The Spider Woman Strikes Back is a 1946 horror film starring Gale Sondergaard, with a running time of 59 minutes. Despite the similar title and role played by Sondergaard, the film is not a sequel to the Sherlock Holmes film, The Spider Woman. In The Spider Woman, Sondergaard's character is named Adrea Spedding. This time it is Zenobia Dollard.

Plot
A young woman comes to a small rural town to serve as secretary for a blind woman, the town's wealthiest person.  The town is awash in mystery owing to the inexplicable deaths of local ranchers' cattle.  The young woman becomes entangled in a web of horror as she discovers that her employer, aided by the hideously deformed household servant, has used the blood of her predecessors to create a death serum when it is mixed with spider venom - and that her own blood is now being harvested at night, while she is in a drugged sleep, to continue the experiment.

Cast
 Gale Sondergaard as Zenobia Dollard
 Brenda Joyce as Jean Kingsley
 Kirby Grant as Hal Wentley
 Milburn Stone as Mr. Moore
 Rondo Hatton as Mario the Monster Man
 Hobart Cavanaugh as Bill Stapleton
 Tom Daly as Sam Julian
 Norman Leavitt as Tom
 Guy Beach as Cal
 Horace Murphy as Angry Older Rancher (uncredited)

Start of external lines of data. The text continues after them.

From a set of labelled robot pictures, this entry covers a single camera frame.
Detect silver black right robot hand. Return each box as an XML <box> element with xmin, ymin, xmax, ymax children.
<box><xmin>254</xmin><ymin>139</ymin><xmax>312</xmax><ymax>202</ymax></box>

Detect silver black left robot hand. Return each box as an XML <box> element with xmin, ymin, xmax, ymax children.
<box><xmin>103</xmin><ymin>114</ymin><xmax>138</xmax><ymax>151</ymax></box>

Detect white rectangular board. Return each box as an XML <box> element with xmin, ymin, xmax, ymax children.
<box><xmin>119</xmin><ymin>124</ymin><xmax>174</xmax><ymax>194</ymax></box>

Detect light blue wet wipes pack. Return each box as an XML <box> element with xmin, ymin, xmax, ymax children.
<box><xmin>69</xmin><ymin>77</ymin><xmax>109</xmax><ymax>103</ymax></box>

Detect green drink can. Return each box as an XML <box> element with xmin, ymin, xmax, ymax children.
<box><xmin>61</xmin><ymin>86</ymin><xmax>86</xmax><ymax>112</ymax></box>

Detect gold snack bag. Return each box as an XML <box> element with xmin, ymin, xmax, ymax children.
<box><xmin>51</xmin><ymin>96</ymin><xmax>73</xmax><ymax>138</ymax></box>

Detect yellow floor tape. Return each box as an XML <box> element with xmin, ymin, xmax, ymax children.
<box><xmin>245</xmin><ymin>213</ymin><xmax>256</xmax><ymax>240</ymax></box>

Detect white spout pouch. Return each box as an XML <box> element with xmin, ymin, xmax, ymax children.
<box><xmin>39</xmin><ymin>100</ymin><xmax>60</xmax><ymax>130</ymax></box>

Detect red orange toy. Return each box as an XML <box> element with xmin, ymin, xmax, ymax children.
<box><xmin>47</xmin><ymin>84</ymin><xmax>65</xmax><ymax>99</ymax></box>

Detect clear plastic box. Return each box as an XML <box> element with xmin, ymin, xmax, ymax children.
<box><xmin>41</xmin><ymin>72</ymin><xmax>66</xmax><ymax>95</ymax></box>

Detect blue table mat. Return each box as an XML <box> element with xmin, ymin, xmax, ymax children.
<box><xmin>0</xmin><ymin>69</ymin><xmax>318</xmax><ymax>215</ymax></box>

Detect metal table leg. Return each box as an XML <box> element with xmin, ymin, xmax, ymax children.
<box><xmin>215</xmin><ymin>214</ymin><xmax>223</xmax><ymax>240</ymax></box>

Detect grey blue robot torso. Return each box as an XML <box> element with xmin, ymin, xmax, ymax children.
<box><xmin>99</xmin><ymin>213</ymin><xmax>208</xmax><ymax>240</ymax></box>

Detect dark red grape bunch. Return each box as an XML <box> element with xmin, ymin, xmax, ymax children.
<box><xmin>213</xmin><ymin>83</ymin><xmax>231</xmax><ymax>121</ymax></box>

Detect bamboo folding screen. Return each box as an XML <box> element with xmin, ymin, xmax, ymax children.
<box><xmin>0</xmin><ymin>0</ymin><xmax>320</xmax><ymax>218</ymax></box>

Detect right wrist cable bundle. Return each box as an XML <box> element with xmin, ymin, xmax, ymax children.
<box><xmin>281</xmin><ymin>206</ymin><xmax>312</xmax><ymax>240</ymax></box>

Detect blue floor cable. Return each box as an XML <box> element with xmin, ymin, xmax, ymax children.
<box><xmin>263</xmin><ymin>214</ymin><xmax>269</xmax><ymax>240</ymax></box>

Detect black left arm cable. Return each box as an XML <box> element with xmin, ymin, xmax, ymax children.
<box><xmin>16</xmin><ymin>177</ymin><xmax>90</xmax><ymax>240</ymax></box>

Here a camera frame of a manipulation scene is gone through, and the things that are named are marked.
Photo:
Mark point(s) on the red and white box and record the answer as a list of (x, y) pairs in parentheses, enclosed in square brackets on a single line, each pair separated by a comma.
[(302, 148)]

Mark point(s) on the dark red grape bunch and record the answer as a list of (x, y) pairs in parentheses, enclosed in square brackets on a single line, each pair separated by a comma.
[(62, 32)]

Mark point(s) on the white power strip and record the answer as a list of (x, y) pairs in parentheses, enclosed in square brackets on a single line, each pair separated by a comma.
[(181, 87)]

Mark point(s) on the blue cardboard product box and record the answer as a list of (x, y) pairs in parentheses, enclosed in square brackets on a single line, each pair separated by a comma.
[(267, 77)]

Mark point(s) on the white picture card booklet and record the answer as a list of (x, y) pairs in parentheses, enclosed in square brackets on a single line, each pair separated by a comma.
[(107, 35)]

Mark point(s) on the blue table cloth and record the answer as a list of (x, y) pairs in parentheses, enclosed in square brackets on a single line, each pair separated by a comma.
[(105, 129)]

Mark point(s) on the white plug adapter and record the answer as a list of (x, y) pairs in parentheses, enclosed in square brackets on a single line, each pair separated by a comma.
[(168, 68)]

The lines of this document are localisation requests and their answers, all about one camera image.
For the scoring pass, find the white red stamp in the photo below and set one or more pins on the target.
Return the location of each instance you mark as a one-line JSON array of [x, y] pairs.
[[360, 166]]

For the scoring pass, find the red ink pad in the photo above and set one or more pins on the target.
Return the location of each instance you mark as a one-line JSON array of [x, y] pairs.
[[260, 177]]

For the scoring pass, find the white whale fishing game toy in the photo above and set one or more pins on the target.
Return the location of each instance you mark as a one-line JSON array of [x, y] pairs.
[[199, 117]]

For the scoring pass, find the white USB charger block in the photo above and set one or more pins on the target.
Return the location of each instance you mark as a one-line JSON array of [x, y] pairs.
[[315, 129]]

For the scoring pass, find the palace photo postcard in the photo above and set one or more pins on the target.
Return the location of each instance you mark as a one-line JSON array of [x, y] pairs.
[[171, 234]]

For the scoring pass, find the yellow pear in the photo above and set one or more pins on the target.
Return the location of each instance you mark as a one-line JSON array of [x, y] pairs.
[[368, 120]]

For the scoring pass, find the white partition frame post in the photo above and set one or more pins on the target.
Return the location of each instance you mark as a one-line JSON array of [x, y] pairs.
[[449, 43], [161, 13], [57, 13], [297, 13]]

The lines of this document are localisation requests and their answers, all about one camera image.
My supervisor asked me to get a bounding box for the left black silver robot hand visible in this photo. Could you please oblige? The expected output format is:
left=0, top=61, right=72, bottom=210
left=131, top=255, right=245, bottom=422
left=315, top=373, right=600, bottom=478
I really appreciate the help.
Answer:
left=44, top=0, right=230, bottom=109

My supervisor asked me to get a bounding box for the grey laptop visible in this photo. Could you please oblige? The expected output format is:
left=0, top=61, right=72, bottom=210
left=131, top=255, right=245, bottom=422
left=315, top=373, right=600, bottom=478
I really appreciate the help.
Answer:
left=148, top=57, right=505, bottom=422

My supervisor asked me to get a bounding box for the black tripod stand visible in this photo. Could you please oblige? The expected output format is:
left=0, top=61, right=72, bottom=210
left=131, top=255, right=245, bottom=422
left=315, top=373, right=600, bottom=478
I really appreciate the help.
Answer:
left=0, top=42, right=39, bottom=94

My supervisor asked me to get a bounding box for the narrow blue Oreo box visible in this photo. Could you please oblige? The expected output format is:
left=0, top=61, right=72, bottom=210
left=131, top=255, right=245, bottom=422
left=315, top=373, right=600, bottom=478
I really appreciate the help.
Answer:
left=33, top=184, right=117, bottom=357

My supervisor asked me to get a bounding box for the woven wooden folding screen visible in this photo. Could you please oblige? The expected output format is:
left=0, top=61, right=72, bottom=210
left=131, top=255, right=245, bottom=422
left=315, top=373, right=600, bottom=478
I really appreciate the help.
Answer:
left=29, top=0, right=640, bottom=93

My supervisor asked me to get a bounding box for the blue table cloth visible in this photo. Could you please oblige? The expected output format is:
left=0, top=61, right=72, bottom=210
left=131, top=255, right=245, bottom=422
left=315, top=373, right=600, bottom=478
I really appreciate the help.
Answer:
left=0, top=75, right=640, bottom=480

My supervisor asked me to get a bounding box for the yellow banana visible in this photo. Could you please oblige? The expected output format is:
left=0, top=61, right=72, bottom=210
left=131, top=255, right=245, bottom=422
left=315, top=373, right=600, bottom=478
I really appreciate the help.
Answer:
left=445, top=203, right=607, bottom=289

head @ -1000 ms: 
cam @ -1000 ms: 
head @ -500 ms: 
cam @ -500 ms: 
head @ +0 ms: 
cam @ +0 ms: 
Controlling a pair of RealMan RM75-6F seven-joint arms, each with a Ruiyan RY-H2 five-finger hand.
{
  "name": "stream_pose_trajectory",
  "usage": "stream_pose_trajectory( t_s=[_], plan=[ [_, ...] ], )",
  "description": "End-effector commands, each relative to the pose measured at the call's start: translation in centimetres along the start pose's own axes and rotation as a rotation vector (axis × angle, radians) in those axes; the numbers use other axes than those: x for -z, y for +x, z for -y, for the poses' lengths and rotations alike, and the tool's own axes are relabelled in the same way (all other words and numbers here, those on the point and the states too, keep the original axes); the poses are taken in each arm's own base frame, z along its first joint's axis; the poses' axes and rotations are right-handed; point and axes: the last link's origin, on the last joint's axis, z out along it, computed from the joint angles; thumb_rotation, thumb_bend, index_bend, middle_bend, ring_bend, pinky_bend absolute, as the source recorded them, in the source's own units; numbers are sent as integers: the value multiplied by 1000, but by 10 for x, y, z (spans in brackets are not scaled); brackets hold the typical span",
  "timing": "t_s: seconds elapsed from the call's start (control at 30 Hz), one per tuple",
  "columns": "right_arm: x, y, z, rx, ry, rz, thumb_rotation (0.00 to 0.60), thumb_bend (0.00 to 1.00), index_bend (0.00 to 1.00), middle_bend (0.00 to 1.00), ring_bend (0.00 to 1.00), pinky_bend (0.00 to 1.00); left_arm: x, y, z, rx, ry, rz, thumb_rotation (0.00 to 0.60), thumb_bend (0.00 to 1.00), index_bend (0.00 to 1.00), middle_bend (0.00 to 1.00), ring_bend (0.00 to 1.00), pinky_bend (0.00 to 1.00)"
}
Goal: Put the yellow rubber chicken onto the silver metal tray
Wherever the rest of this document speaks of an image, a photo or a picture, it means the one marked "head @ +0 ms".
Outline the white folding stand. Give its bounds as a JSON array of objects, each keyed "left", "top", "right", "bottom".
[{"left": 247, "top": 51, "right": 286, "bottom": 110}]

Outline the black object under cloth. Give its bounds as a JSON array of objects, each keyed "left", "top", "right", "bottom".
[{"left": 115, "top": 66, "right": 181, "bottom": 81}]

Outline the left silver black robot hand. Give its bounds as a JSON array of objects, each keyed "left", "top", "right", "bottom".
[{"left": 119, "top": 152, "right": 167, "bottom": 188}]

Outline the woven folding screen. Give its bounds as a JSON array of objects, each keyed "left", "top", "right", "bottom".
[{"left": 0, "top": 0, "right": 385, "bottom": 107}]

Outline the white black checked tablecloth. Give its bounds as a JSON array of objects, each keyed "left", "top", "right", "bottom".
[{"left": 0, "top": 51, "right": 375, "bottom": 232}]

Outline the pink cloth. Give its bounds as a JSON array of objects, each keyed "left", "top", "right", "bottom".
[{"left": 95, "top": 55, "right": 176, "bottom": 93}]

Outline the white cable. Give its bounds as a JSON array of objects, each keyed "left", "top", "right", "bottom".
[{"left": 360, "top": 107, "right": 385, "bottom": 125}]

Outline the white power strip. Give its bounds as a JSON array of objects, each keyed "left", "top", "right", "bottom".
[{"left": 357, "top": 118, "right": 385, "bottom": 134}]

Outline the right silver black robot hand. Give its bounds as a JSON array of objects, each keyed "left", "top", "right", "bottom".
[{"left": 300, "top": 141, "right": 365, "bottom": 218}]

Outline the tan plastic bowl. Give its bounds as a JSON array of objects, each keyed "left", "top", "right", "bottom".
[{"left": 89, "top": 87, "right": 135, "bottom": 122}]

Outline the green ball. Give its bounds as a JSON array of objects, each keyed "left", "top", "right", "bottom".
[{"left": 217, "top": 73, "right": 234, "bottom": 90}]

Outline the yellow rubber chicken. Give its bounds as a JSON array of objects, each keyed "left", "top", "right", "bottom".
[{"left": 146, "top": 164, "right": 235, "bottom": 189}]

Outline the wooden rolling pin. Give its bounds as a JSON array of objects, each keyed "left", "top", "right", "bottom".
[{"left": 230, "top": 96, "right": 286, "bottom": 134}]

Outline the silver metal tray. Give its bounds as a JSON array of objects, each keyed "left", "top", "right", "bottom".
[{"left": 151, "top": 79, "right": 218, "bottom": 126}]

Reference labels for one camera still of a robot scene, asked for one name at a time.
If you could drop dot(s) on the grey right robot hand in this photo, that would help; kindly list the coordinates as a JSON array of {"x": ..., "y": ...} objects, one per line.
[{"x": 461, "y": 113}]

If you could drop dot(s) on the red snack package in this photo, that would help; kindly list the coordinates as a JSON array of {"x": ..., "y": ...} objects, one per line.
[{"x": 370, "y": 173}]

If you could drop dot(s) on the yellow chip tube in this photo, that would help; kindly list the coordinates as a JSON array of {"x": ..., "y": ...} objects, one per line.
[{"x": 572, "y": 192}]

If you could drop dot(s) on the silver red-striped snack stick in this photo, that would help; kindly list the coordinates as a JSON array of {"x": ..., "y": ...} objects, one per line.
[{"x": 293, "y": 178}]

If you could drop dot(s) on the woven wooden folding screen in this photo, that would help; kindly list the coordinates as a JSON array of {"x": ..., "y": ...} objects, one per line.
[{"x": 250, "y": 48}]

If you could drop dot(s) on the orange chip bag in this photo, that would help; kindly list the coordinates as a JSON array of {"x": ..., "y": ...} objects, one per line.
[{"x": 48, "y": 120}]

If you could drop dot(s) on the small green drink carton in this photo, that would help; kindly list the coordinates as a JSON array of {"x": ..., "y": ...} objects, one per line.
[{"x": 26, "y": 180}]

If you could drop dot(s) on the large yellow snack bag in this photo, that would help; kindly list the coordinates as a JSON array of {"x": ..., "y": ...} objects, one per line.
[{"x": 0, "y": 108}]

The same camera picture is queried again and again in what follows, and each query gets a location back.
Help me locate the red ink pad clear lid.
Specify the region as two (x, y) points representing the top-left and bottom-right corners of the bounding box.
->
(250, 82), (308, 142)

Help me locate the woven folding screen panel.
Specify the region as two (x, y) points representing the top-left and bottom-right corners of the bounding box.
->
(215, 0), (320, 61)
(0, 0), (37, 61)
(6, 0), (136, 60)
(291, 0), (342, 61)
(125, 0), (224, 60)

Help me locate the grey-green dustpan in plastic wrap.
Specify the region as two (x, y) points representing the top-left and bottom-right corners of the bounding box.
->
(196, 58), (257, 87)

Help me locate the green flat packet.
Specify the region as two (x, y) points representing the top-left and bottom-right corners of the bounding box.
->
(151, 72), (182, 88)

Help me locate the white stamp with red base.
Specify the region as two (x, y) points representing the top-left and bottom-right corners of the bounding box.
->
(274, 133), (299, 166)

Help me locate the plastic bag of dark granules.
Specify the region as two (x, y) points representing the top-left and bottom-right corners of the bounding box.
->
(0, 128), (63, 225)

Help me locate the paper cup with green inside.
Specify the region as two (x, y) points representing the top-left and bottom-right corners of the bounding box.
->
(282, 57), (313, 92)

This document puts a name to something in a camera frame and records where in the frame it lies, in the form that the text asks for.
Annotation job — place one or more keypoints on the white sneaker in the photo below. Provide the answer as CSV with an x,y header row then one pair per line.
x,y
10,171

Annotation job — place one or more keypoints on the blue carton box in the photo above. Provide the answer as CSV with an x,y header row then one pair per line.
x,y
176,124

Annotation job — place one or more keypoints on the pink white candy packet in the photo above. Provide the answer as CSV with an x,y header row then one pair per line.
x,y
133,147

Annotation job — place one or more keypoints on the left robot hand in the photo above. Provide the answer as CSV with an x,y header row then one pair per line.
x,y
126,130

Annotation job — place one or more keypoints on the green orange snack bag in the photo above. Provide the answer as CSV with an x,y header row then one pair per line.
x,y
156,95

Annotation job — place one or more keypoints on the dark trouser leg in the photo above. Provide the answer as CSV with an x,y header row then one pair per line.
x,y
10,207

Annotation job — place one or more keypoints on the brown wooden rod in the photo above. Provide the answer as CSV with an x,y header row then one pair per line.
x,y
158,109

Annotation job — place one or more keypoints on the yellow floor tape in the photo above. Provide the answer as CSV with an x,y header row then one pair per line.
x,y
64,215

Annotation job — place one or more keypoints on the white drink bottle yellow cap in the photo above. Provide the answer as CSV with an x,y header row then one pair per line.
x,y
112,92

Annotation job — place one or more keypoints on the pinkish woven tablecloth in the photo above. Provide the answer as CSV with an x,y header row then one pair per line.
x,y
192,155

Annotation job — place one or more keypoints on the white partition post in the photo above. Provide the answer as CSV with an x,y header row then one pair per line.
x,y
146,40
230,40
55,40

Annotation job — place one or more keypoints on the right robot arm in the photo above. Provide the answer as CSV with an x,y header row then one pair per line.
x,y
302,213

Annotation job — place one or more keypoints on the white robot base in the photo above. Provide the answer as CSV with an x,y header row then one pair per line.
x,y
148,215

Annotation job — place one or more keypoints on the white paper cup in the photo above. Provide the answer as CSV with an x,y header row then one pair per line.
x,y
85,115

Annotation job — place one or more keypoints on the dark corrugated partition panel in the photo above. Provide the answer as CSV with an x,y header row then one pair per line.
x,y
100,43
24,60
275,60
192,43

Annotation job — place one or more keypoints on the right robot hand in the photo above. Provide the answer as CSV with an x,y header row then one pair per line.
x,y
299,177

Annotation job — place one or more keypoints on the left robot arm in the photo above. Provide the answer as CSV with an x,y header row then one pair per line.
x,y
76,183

Also named in the film's cast were actresses Ruth Robinson, Adda Gleason, Lois Austin, and Eula Guy.  However, their roles were omitted from the final cut.

Production
The film was announced in March 1945. It was to be the first in a series starring The Spider Woman, like the ones Universal had for Dracula and Frankenstein. It was the second time Universal had spun off a horror series from their Sherlock Holmes movies, the first being The Creeper from The Pearl of Death. The film was originally called The Spider Woman Strikes Again and was based on an original story by Eric Taylor. Ford Beebe was the original director attached. Much more production information can be found on the Tom Weaver-David Schecter audio commentary on Kino Lorber's 2021 Blu-ray release of the movie.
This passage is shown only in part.